Bauckneht Matteo, Pasini Giovanni, Di Raimondo Tania, Russo Giorgio, Raffa Stefano, Donegani Maria Isabella, Dubois Daniela, Peñuela Leonardo, Sofia Luca, Celesti Greta, Bini Fabiano, Marinozzi Franco, Lanfranchi Francesco, Laudicella Riccardo, Sambuceti Gianmario, Stefano Alessandro
Department of Health Sciences (DISSAL), University of Genoa, Genoa, Italy.
Nuclear Medicine, IRCCS Ospedale Policlinico San Martino, Genoa, Italy.
Eur J Nucl Med Mol Imaging. 2025 May;52(6):2076-2086. doi: 10.1007/s00259-025-07085-6. Epub 2025 Jan 28.
We hypothesised that applying radiomics to [F]PSMA-1007 PET/CT images could help distinguish Unspecific Bone Uptakes (UBUs) from bone metastases in prostate cancer (PCa) patients. We compared the performance of radiomic features to human visual interpretation.
We retrospectively analysed 102 hormone-sensitive PCa patients who underwent [F]PSMA-1007 PET/CT and exhibited at least one focal bone uptake with known clinical follow-up (reference standard). Using matRadiomics, we extracted features from PET and CT images of each bone uptake and identified the best predictor model for bone metastases using a machine-learning approach to generate a radiomic score. Blinded PET readers with low (n = 2) and high (n = 2) experience rated each bone uptake as either UBU or bone metastasis. The same readers performed a second read three months later, with access to the radiomic score.

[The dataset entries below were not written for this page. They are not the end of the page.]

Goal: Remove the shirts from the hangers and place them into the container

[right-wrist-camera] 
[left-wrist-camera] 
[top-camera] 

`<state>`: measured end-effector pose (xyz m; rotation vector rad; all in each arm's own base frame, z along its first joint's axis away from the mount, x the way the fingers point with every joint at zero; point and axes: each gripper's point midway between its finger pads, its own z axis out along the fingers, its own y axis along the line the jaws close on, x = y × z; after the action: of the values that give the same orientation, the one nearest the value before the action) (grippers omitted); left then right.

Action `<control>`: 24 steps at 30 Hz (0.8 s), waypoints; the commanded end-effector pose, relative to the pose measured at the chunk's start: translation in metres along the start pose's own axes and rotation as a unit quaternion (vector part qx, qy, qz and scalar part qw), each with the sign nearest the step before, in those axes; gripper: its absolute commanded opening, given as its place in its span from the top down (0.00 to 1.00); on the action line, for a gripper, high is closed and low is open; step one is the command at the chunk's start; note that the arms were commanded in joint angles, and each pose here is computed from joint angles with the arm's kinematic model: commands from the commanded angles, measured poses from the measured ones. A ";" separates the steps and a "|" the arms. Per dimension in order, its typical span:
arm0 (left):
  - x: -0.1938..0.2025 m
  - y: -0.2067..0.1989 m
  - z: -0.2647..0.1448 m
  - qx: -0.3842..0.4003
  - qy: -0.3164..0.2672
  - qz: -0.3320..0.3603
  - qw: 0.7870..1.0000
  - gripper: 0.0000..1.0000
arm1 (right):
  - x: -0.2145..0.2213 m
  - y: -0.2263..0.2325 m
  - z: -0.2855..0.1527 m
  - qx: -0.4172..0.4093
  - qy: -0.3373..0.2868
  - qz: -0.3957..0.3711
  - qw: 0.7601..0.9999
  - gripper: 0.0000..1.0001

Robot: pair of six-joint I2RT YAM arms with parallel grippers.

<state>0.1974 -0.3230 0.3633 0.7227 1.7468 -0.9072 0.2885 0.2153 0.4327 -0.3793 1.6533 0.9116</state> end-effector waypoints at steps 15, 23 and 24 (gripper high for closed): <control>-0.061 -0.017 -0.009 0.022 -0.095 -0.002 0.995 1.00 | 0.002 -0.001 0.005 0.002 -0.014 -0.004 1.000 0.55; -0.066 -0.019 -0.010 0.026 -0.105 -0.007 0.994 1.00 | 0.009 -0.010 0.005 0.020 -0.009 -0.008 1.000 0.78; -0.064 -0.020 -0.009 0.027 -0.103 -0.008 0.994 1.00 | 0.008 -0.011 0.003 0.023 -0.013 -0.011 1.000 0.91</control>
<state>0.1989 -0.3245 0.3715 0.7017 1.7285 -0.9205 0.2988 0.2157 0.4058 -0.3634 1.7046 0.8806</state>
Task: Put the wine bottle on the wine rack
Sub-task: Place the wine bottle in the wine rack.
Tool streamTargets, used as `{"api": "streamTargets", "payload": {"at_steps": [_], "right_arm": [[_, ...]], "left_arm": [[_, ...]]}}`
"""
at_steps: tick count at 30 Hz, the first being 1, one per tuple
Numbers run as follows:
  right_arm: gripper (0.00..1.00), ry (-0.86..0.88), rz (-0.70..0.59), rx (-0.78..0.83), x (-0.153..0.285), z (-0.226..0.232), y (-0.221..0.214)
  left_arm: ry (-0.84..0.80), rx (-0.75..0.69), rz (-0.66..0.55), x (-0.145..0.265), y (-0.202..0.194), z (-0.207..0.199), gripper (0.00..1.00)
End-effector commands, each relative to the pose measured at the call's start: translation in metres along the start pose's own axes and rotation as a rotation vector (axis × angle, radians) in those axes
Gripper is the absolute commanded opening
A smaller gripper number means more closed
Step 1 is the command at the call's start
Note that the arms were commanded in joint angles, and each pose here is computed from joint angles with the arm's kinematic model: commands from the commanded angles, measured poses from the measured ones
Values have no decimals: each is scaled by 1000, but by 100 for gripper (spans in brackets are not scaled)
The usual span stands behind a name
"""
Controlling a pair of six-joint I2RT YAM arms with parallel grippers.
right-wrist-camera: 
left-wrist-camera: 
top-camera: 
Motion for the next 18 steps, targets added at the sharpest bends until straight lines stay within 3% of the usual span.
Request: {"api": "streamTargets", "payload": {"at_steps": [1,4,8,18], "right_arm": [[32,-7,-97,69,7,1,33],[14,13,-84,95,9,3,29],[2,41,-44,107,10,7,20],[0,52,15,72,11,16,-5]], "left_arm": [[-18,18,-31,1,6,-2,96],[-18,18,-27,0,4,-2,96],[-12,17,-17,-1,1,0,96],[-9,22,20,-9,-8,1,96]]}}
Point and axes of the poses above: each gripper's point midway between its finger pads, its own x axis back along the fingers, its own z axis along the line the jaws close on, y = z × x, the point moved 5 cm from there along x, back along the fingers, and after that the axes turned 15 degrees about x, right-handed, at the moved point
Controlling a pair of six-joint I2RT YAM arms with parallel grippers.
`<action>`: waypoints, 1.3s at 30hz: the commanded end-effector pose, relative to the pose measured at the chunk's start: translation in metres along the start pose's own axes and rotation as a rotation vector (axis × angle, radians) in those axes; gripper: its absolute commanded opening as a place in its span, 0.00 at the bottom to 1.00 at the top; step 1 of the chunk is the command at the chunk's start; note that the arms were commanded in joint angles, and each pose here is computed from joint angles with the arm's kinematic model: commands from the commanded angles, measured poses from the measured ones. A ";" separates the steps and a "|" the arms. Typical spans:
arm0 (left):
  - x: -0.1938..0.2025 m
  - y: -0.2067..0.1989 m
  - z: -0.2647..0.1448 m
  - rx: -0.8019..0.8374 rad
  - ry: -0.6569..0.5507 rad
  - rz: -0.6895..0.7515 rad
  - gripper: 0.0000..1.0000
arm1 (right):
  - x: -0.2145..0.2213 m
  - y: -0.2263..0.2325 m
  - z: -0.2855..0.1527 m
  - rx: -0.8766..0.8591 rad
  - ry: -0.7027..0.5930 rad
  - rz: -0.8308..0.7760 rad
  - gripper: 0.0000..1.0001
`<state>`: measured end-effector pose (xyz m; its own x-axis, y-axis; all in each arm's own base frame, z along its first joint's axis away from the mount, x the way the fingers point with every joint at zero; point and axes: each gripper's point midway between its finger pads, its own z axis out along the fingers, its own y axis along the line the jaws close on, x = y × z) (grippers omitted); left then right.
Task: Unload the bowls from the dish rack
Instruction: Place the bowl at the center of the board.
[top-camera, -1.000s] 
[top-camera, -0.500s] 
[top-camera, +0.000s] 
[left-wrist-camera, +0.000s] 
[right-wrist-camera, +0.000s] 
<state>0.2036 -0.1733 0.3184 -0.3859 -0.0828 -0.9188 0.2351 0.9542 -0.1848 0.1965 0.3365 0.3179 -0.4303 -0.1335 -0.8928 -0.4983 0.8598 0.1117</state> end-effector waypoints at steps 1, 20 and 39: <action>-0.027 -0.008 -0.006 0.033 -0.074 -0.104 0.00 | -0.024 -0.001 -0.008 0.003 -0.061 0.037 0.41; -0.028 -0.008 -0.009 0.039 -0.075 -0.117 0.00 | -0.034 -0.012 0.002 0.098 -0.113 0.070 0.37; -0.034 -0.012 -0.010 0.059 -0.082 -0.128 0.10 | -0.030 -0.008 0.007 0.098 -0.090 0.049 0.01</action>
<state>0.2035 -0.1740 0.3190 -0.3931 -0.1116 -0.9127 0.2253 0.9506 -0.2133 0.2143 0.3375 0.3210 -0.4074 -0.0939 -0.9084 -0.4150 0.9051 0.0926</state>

Of the 178 [F]PSMA-1007 bone uptakes, 74 (41.5%) were classified as PCa metastases by the reference standard. A radiomic model combining PET and CT features achieved an accuracy of 84.69%, though it did not surpass expert PET readers in either round. Less-experienced readers had significantly lower diagnostic accuracy at baseline (p < 0.05) but improved with the addition of radiomic scores (p < 0.05 compared to the first round).
Radiomics might help to differentiate bone metastases from UBUs. While it did not exceed expert visual assessments, radiomics has the potential to enhance the diagnostic accuracy of less-experienced readers in evaluating [F]PSMA-1007 PET/CT bone uptakes.
我们假设将放射组学应用于[F]PSMA - 1007 PET/CT图像有助于区分前列腺癌(PCa)患者的非特异性骨摄取(UBUs)和骨转移。我们比较了放射组学特征与人类视觉解读的性能。
我们回顾性分析了102例接受[F]PSMA - 1007 PET/CT检查且至少有一处已知临床随访结果的局灶性骨摄取的激素敏感性PCa患者(参考标准)。使用matRadiomics,我们从每个骨摄取的PET和CT图像中提取特征,并使用机器学习方法生成放射组学评分,以确定骨转移的最佳预测模型。经验较少(n = 2)和经验丰富(n = 2)的PET阅片者在不知情的情况下将每个骨摄取评为UBU或骨转移。三个月后,相同的阅片者在知晓放射组学评分的情况下进行第二次阅片。
在178处[F]PSMA - 1007骨摄取中,根据参考标准,74处(41.5%)被分类为PCa转移。结合PET和CT特征的放射组学模型的准确率为84.69%,不过在两轮评估中均未超过专业PET阅片者。经验较少的阅片者在基线时的诊断准确率显著较低(p < 0.05),但在加入放射组学评分后有所提高(与第一轮相比,p < 0.05)。
放射组学可能有助于区分骨转移和UBUs。虽然它没有超过专家的视觉评估,但放射组学有潜力提高经验较少的阅片者在评估[F]PSMA - 1007 PET/CT骨摄取时的诊断准确率。